YOSPRALA
Clinical safety rating: caution
Comprehensive clinical and safety monograph for YOSPRALA (YOSPRALA).
Yosprala is a combination of aspirin (a nonsteroidal anti-inflammatory drug that inhibits cyclooxygenase-1 and cyclooxygenase-2, thereby reducing thromboxane A2 synthesis and platelet aggregation) and omeprazole (a proton pump inhibitor that inhibits gastric acid secretion by binding to the H+/K+ ATPase enzyme in gastric parietal cells).
| Metabolism | Aspirin undergoes hydrolysis to salicylic acid primarily by esterases in the liver and plasma; omeprazole is extensively metabolized in the liver by CYP2C19 and CYP3A4. |
| Excretion | YOSPRALA (esomeprazole and naproxen) is a fixed-dose combination.
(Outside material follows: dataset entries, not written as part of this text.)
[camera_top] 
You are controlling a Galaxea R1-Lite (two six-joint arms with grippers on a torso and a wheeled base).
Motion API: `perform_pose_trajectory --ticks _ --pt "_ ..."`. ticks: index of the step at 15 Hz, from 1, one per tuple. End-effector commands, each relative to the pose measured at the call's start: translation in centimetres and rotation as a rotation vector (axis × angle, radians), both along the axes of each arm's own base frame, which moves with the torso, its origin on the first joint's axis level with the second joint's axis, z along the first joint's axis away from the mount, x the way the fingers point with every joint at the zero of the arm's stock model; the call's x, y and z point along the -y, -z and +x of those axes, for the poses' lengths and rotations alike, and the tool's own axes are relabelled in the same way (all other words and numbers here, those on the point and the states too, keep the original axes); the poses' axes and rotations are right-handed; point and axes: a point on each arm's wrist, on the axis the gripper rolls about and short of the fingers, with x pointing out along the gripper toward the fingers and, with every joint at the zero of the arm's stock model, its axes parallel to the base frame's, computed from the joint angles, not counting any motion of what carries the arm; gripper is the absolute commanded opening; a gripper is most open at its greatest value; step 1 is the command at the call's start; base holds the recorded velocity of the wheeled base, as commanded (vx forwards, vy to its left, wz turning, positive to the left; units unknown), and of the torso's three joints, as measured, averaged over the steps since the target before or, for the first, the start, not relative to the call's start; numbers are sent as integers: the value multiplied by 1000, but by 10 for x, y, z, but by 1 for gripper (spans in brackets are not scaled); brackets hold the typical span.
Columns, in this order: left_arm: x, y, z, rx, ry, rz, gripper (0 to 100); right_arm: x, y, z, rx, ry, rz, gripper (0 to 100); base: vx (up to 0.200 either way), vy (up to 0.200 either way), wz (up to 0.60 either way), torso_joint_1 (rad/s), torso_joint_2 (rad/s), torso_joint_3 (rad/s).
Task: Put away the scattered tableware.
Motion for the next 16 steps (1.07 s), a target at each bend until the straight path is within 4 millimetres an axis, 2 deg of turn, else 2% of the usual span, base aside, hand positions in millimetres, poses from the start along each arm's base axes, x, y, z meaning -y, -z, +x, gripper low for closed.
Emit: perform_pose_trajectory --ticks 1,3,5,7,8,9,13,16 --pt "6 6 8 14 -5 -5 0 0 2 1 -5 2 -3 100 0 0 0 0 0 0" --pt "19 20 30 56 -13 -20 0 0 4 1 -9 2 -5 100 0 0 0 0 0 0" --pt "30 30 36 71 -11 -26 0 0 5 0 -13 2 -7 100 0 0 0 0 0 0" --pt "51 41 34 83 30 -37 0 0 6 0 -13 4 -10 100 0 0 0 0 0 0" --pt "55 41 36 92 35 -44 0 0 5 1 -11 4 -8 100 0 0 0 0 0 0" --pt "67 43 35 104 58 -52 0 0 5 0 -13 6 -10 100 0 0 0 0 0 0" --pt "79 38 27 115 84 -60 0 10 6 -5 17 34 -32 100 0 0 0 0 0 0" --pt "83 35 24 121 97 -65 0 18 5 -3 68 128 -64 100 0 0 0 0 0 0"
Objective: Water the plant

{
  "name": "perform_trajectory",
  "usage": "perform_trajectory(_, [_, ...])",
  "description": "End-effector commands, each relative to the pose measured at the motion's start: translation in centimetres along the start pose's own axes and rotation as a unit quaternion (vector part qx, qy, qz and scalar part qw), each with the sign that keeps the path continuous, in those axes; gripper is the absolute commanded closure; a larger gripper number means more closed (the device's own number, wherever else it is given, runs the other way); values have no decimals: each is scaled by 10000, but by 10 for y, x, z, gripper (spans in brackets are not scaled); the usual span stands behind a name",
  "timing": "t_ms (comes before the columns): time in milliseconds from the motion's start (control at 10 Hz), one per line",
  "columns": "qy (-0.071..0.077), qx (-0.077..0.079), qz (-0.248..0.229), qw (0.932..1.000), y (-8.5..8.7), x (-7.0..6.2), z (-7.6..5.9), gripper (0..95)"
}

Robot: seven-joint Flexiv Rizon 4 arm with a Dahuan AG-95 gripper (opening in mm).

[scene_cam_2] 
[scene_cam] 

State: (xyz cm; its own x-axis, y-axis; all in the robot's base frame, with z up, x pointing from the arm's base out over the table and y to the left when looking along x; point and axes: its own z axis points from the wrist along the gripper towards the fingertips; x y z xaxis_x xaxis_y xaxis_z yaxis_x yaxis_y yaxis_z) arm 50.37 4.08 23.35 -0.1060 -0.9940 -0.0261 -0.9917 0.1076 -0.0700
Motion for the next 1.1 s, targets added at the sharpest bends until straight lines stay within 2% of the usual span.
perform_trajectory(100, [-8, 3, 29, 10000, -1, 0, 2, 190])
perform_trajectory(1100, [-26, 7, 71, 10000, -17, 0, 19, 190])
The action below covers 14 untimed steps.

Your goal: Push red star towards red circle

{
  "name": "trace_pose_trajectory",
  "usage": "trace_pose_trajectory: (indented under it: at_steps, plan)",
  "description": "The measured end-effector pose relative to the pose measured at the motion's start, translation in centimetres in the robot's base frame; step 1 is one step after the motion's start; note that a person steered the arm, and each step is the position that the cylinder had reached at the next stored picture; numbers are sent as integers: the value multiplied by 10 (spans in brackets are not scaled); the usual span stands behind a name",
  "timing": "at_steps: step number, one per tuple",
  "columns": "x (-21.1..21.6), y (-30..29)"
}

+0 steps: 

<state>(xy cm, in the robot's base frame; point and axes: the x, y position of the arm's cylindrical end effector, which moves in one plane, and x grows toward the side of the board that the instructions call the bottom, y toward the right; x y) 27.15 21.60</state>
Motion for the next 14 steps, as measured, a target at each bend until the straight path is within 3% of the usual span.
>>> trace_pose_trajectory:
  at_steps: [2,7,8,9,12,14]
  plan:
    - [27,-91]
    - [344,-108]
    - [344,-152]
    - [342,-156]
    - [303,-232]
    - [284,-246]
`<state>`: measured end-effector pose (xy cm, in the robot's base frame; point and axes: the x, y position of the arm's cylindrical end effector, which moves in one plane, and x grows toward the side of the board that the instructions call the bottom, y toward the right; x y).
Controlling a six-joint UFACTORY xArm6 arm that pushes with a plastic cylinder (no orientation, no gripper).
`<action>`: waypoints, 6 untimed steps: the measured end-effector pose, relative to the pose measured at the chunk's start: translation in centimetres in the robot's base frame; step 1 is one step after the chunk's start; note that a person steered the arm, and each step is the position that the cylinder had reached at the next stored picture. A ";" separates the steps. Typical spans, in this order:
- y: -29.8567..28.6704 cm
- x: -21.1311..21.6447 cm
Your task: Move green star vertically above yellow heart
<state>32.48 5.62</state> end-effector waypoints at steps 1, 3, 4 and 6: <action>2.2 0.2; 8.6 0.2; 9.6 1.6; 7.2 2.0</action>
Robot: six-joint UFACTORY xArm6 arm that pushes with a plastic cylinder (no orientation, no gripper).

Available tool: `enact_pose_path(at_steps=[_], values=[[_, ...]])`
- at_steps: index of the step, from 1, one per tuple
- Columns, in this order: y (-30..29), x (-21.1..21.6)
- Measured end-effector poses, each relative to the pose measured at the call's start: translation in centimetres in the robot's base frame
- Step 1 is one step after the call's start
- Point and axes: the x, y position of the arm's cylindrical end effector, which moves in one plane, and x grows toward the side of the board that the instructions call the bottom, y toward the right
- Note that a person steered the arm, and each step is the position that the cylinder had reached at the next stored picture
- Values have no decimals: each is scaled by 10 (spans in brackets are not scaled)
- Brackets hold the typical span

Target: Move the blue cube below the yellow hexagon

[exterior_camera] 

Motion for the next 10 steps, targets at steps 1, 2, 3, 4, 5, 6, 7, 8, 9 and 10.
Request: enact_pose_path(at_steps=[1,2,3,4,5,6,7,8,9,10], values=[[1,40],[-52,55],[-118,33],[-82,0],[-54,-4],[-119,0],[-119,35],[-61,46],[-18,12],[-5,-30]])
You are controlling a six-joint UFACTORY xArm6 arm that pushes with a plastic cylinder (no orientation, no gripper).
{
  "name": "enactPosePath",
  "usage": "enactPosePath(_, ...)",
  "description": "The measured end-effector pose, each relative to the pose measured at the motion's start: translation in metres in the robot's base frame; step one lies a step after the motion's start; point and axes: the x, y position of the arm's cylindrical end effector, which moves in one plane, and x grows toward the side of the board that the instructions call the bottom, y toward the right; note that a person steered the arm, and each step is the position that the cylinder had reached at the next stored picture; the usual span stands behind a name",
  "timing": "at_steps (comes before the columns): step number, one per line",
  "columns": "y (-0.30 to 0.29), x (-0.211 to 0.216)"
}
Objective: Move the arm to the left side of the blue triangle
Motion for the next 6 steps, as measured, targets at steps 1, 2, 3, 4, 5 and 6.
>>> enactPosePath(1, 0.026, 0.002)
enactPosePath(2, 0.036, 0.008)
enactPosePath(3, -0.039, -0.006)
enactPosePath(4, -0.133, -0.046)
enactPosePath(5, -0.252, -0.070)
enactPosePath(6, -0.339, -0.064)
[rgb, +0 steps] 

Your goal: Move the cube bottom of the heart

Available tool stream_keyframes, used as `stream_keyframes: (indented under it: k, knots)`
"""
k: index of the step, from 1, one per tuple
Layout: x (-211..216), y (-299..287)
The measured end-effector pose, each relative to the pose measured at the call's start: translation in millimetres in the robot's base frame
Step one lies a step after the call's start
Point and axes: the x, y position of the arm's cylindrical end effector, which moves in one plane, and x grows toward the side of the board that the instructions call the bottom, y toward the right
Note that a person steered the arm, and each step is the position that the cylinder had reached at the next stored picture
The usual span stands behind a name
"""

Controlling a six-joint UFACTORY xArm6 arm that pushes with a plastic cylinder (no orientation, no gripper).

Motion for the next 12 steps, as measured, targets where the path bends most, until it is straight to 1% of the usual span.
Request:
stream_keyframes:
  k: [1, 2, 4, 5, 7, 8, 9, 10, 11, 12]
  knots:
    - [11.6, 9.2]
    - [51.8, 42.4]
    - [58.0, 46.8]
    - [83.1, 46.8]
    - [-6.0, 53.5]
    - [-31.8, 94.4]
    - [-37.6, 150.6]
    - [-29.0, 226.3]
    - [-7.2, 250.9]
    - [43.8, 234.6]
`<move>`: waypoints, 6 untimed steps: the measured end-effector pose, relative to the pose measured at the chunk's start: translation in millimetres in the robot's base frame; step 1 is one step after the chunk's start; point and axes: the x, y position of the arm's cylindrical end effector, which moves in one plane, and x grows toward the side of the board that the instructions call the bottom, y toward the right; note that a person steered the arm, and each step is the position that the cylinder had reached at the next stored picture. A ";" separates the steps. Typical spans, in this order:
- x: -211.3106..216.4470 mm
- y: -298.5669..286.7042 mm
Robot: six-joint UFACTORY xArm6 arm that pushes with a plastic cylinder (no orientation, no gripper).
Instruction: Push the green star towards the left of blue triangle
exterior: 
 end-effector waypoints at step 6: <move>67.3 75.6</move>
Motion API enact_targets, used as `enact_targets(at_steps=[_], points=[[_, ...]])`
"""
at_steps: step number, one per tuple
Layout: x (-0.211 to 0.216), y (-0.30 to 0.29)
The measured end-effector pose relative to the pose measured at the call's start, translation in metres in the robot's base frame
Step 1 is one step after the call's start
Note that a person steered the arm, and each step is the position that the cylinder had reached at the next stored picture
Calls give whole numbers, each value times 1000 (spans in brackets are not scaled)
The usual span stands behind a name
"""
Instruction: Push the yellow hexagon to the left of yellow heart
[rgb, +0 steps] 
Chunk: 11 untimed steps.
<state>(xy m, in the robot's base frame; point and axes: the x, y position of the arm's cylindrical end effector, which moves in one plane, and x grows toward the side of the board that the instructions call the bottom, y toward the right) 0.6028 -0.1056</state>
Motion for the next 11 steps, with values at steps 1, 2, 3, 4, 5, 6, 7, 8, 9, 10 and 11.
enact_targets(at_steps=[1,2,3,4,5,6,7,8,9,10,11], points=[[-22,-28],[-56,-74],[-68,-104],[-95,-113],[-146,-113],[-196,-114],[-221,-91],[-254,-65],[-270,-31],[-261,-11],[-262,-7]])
Naproxen is primarily excreted in urine as unchanged drug (approximately 60%) and as glucuronide conjugates (approximately 30%). Esomeprazole is extensively metabolized; less than 1% of the dose is excreted unchanged in urine. Biliary/fecal elimination accounts for the remainder via metabolites. |
| Half-life | Naproxen: terminal elimination half-life is approximately 14 hours (range 12–17 hours), allowing twice-daily dosing. Esomeprazole: terminal half-life is approximately 1.2–1.5 hours after single dose, increasing to ~1.5–2.5 hours with repeated dosing due to saturation of CYP2C19. Clinical context: naproxen's half-life supports sustained analgesic/anti-inflammatory effect; esomeprazole's shorter half-life requires daily dosing for acid suppression. |
| Protein binding | Naproxen: >99% bound to albumin. Esomeprazole: approximately 97% bound to plasma proteins (primarily albumin). |
| Volume of Distribution | Naproxen: apparent volume of distribution (Vd) is approximately 0.16 L/kg, indicating distribution primarily into extracellular fluid with limited tissue binding. Esomeprazole: Vd is approximately 0.22 L/kg, suggesting distribution into total body water. |
| Bioavailability | Naproxen: oral bioavailability is approximately 95%. Esomeprazole: oral bioavailability is approximately 50–60% after single dose, increasing to 60–70% with repeat dosing due to decreased first-pass metabolism; a delayed-release formulation (enteric-coated) is used in YOSPRALA. |
| Onset of Action | Naproxen: onset of analgesic effect is within 1 hour after oral administration. Esomeprazole: acid suppression begins within 1 hour; maximal effect on intragastric pH occurs after 4–5 days of dosing. |
| Duration of Action | Naproxen: analgesic/anti-inflammatory effect persists for up to 12 hours, supporting twice-daily dosing. Esomeprazole: acid suppression lasts approximately 24 hours with once-daily dosing; the duration of gastric acid reduction is sufficient for gastric mucosal protection. |
| Molecular Weight | 376.4 |
YOSPRALA (esomeprazole magnesium and naproxen) is available as delayed-release tablets containing 375 mg naproxen/20 mg esomeprazole or 500 mg naproxen/20 mg esomeprazole. The typical adult dose is one tablet twice daily, swallowed whole with liquid, at least 30 minutes before meals.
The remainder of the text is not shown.